Acho que eu sempre fui militante, só não entendia que era. As pessoas falavam que queriam ser como eu, se inspiravam. Adolescente, me viam dançar e diziam que tinham uma filha gordinha, por exemplo, que queria dançar também...Então, eu fazia tudo isso sem entender que existiam essas palavras: representatividade, militância.
Você sente a responsabilidade que é ser esse símbolo?
Hoje eu sei que tenho uma responsabilidade grande como porta-voz disso, representar um tipo de beleza com marcas , por exemplo, é um marco. Percebo que mais pessoas gordas têm sido inseridas. E espero que tenha cada vez mais.
Além da questão estética, como você lida com a realidade gordofóbica de falta de acesso a lugares públicos?

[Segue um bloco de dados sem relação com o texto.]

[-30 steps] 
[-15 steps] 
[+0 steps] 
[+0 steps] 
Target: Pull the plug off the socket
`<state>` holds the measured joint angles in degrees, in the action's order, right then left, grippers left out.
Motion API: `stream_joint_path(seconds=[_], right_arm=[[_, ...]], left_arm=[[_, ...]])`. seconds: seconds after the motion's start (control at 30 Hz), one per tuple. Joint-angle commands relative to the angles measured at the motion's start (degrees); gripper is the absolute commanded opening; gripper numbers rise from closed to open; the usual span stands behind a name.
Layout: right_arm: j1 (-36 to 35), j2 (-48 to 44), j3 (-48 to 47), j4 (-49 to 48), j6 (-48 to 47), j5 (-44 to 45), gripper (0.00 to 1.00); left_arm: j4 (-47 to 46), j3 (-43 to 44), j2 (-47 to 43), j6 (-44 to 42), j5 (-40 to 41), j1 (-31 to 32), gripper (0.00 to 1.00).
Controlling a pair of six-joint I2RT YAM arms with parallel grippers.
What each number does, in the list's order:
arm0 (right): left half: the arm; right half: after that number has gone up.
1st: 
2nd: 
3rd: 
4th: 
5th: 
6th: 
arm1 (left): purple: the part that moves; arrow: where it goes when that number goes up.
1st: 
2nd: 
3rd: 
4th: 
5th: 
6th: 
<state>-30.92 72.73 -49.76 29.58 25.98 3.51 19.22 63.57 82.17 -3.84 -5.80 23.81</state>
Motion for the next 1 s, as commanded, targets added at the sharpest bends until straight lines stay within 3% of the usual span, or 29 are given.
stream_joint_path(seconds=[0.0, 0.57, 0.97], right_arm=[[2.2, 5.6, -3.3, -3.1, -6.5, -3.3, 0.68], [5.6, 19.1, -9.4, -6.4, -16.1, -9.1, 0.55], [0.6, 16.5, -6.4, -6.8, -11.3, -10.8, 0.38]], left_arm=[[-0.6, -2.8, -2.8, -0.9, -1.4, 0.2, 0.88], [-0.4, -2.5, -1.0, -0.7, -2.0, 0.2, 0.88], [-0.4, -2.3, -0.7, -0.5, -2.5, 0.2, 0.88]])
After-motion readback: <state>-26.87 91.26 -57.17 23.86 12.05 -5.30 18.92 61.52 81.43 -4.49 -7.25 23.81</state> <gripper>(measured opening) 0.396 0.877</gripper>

Nas redes sociais, eu sempre mostro para meus seguidores como é ir no cinema sendo uma pessoa gorda, por exemplo, onde tem as poltronas pequenas.
Na vida real, às vezes, acontece de alguém sair para um bar com um cara e não conseguir sentar e não falar nada, inventar algo para mudar de bar. Hoje, eu não faria isso, mas falar a verdade também é um processo.
Então, eu digo para meu público que, para mudar, a gente tem que falar sobre essa falta de acesso. Especialmente quando é um espaço público.
No verão, muitas mulheres têm vergonha de mostrar o corpo. Como você acha que elas podem se sentir mais preparadas para se libertarem disso?
No verão, as pessoas "querem se cuidar", mas o cuidado deve ser no ano todo. Por isso, não tem sentindo existir isso de "meta do verão". Para se libertar disso, é bom buscar referências. Um dos passos é seguir e interagir com gente certa nas redes sociais, por exemplo. Tem milhares de pessoas que são como nós, mulheres gordas, no Instagram, mas às vezes as mulheres não seguem essas pessoas. Só seguem as "padrões" e não se encontram. Eu acho que o melhor é viver com quem é igual a gente, para sentir que existe esse 'clã'. E se olhar. Tem gente que passa o ano inteiro e não se olha no espelho.
Para quem é gorda, quais são os passos?
Um passo de cada vez. Um short curto hoje, amanhã, um body, depois de sunga ou top. Assim, a gente vai indo. Não dá só para dizer "use". Todo mundo tem seus processos, tristezas, histórias.